# 2. FastText demo

### About this notebook

This notebook was used in the 50.039 Deep Learning course at the Singapore University of Technology and Design.

**Author:** Matthieu DE MARI (matthieu_demari@sutd.edu.sg)

**Version:** 1.1 (22/03/2022)

This notebook demonstrates how you may reuse a pre-trained language model from a Python library (e.g. the fasttext one).

Most language models already have pre-trained version online, along with a few basic method giving the closest 10 words to a given word or vector representation, giving analogies, etc.

This is based on the paper P. Bojanowski*, E. Grave*, A. Joulin, T. Mikolov, "Enriching Word Vectors with Subword Information", 2017 (https://arxiv.org/abs/1607.04606).

And it follows the (very nice) documentation provided on https://fasttext.cc/docs/en/unsupervised-tutorial.html

**Requirements:**
- Python 3 (tested on v3.9.6)
- Matplotlib (tested on v3.5.1)
- Numpy (tested on v1.22.1)
- Torch (tested on v1.10.1)
- Torchvision (tested on v0.11.2)
- Fasttext (tested on v0.9.2)
- We also strongly recommend setting up CUDA on your machine!

Important: You might have to pip install the **fasttext** package.

### Imports

In [None]:
import torch
from torch.autograd import Variable
import torch.nn as nn
import torch.optim as optim
import torch.nn.functional as F
import functools
import matplotlib.pyplot as plt
import fasttext
import fasttext.util
CUDA = torch.cuda.is_available()
device = torch.device("cuda" if CUDA else "cpu")

### Download the model

This command will download a pre-trained english language model and save it to file.

Note: heavy model, takes a while.

In [None]:
# Load model
lang = 'en'
fasttext.util.download_model(lang, if_exists = 'ignore')
model = fasttext.load_model('cc.en.300.bin')

### Getting a vector embedding for word

The command below can be used to get the word embedding for any word.

In [None]:
# Get vector embedding for word
word = "hello"
v = model.get_word_vector(word)
print(v)

### Getting the closest words to a given word or vector

You may use the get_nearest_neighbors() method to get the 10 closest word in vocabulary to another given word, or a given word vector (assuming this word vector is produced by another model, e.g. an autocompletion AI trying to predict the next word in a given sentence).

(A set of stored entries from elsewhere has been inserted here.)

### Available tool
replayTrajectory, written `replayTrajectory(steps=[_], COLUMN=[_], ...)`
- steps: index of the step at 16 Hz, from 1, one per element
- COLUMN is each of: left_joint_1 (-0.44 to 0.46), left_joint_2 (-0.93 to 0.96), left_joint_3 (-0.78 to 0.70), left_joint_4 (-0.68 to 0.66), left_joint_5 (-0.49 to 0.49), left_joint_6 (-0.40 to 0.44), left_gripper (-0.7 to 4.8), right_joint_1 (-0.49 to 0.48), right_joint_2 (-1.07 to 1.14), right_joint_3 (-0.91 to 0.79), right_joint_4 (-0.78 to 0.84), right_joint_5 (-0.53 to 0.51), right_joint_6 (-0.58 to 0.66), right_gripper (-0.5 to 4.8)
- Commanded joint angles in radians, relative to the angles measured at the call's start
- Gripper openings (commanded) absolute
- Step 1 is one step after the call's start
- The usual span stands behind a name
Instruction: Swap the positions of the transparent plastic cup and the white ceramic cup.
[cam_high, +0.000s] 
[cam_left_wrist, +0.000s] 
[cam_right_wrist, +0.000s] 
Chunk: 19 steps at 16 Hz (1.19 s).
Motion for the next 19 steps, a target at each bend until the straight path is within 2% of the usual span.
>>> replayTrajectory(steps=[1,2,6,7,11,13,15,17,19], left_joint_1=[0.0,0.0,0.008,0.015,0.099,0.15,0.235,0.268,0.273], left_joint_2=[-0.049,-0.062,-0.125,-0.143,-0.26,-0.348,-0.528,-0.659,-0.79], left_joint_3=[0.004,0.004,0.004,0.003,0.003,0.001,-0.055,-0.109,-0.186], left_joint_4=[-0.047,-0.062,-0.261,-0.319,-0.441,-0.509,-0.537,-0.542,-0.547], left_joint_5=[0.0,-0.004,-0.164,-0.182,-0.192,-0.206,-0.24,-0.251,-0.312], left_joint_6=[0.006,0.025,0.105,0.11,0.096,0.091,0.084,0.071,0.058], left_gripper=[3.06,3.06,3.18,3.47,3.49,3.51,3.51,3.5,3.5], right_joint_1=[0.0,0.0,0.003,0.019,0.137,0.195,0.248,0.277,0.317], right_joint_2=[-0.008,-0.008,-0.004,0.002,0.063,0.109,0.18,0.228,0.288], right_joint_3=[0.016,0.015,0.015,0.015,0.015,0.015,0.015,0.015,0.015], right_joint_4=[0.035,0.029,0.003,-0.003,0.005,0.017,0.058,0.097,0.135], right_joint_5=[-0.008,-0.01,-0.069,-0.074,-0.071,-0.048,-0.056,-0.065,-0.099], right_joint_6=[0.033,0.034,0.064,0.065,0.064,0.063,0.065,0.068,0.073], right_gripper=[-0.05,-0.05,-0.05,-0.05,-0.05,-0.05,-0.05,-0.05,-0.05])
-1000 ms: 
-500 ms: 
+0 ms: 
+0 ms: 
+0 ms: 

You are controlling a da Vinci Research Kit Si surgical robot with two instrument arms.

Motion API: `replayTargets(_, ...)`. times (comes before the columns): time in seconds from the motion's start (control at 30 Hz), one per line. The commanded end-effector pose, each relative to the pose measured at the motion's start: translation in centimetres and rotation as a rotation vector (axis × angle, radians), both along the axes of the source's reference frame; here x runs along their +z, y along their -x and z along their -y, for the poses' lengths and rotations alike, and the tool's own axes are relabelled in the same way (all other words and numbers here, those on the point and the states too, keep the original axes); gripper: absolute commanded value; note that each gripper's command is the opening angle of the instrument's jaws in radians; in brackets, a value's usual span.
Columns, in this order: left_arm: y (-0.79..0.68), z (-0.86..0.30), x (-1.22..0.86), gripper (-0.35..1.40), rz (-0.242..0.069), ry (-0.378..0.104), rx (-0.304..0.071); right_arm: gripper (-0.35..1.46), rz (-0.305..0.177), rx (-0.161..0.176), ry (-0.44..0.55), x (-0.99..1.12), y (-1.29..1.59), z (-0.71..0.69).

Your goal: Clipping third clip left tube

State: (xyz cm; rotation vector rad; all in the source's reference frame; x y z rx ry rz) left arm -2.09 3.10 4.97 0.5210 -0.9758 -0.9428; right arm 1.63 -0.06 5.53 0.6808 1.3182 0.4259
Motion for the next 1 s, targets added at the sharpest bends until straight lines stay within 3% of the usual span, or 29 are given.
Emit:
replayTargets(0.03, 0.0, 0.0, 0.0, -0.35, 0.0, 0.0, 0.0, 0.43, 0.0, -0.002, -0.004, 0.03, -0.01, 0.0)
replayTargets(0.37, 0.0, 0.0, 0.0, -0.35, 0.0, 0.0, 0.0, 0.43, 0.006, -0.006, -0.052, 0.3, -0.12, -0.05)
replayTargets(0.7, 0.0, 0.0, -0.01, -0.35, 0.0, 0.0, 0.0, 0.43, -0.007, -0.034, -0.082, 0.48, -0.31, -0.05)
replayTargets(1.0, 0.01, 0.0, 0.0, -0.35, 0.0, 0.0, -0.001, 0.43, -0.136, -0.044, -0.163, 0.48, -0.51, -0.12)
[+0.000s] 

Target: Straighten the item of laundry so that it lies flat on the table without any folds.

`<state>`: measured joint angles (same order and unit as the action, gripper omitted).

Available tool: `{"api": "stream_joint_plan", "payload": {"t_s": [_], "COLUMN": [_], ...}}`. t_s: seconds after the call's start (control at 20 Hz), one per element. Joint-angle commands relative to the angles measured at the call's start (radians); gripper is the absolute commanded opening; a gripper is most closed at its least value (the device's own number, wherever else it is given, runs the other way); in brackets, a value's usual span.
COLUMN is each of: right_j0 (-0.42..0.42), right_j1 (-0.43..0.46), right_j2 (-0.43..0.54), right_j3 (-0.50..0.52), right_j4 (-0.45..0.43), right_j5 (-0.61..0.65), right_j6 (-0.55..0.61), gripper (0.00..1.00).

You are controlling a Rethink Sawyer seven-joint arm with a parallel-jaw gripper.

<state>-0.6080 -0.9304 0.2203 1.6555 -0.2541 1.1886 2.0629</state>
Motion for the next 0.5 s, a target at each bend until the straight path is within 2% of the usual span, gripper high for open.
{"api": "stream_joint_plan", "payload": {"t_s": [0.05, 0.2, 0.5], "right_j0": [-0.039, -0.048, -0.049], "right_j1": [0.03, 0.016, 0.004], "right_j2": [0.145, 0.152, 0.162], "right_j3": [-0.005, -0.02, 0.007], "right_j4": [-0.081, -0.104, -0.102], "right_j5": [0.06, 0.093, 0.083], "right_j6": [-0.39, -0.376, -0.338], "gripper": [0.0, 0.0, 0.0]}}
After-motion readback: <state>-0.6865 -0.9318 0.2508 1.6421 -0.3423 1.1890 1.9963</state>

In order to find nearest neighbors, we need to compute a similarity score between words. Our words are represented by continuous word vectors and we can thus apply simple similarities to them. In particular we use the cosine of the angles between two vectors (to be discussed in W9S3).

This similarity is computed for all words in the vocabulary, and the 10 most similar words are shown. Of course, if the word appears in the vocabulary, it will appear on top, with a similarity of 1.

In [None]:
# Show closest words and their similarity scores for a given word
l = model.get_nearest_neighbors('university')
print(l)

In [None]:
# Show closest words and their similarity scores for a given word vector
vec = model.get_word_vector("asparagus")
l2 = model.get_nearest_neighbors(vec)
print(l2)

### Word analogies

You may even use word analogies, e.g.: Following the analogy between Paris and France, what are the top 10 words having the same analogy with Spain? 

In [None]:
# Play with analogies
# Following the analogy between Paris and France, which words have the same analogy with Spain?
l3 = model.get_analogies("paris", "france", "spain")
print(l3)